Cuando la casa y el signo no coinciden en tono, aparece una tensión útil. Un Mercurio en Piscis dentro de la casa seis mezcla intuición y detalle diario. Esa persona suele resolver problemas técnicos por una corazonada que después justifica. La lectura floja diría que el detalle y la intuición se estorban. En la práctica se turnan. Ese cruce entre casa y signo es donde una lectura deja de sonar a horóscopo. El signo solo es un molde. La casa le pone contenido.
Como siempre, la casa exige hora de nacimiento. Sin hora se calcula el signo con bastante seguridad, porque Mercurio tarda dos o tres semanas en cambiarlo, salvo justo en los días de cambio. Lo que no se puede es afirmar una casa. Si la hora falta, lo correcto es decirlo y quedarse con el signo y los aspectos. Decirlo también protege al lector. Una afirmación sin base gasta la confianza rápido. Y la confianza es lo único que sostiene una lectura.
Retrogradación y cercanía al Sol
Mercurio parece retroceder unas tres veces al año durante unas tres semanas. No frena de verdad. Es un efecto de perspectiva, igual que un tren lento visto desde otro más rápido. En ese período los procesos de revisión rinden mejor que los de estreno. Revisar, corregir, retomar y cerrar pendientes funciona mejor que firmar algo nuevo sin releerlo. Los períodos sombra, antes y después del retroceso, extienden el efecto unas semanas más. No hace falta paralizar la vida. Basta con releer lo que firmas.
Si naciste con Mercurio retrógrado, la lectura cambia por completo. No es un defecto de fábrica. Suele describir a alguien que necesita procesar por dentro antes de hablar y que explica mejor por escrito que en vivo. Mucha gente con esta posición se siente lenta de joven y precisa de adulta. Alrededor de uno de cada cinco nacimientos tiene Mercurio retrógrado. La proporción es alta y por eso conviene desdramatizar el asunto. Mucha gente muy clara tiene esta posición.

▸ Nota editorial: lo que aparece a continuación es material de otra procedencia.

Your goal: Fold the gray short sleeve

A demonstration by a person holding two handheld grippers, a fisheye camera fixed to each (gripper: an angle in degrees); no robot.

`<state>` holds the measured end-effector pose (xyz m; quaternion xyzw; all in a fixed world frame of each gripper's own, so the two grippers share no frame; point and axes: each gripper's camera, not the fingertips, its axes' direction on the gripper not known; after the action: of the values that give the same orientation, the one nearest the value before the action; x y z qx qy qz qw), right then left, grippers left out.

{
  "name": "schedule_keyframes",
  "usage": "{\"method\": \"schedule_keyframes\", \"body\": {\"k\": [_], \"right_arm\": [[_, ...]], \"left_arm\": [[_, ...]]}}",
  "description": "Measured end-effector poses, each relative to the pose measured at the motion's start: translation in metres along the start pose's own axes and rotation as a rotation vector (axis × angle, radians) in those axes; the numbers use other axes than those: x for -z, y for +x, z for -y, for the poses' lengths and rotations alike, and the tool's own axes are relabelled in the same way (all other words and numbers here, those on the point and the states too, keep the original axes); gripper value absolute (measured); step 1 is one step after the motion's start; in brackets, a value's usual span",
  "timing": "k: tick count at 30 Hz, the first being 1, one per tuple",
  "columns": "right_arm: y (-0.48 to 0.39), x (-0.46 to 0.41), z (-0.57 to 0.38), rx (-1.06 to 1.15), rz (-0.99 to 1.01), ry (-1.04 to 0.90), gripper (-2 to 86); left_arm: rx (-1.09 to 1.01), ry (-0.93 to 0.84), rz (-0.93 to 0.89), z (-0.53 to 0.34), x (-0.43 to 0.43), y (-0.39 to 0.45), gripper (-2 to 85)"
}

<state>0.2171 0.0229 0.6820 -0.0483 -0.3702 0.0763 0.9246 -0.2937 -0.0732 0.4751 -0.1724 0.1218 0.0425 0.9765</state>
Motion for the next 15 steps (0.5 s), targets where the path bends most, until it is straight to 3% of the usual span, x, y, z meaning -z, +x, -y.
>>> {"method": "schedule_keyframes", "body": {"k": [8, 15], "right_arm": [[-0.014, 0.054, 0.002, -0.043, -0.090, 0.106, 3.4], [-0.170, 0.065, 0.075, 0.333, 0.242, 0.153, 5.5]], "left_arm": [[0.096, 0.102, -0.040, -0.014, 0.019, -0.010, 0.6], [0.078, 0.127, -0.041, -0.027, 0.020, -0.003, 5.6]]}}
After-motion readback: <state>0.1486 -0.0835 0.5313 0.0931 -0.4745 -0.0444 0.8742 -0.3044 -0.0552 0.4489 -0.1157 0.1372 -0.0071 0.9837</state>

La distancia al Sol también informa. Cuando Mercurio va muy pegado al Sol, la mente y la identidad se confunden y cuesta separar lo que piensas de lo que eres. Cuando está en el máximo de separación, hay más margen para observar tus propias ideas desde afuera. Este detalle es sutil y solo se ve con el cálculo exacto. Cuando Mercurio va por delante del Sol en el zodiaco, la persona suele adelantarse a la conversación. Cuando va por detrás, tiende a procesar después y a volver sobre lo dicho. Es un matiz fino y aporta bastante.
Puedes ver el signo de tu Mercurio, su casa y si estaba retrógrado el día que naciste.
¿Qué significa tener Mercurio en un signo distinto al del Sol?
Que tu forma de pensar y explicar no coincide con tu forma de querer. Es lo más habitual, porque Mercurio puede caer en tu signo solar o en uno de los dos vecinos.
¿Mercurio retrógrado afecta a todos por igual?
No. El período es el mismo para todo el mundo, pero pega distinto según la casa por la que pasa en tu carta y los puntos que toque. Para muchas personas se nota poco.
¿Nacer con Mercurio retrógrado es malo?
No lo es. Suele indicar que piensas hacia adentro antes de hablar y que rindes mejor cuando puedes revisar el material antes de entregarlo.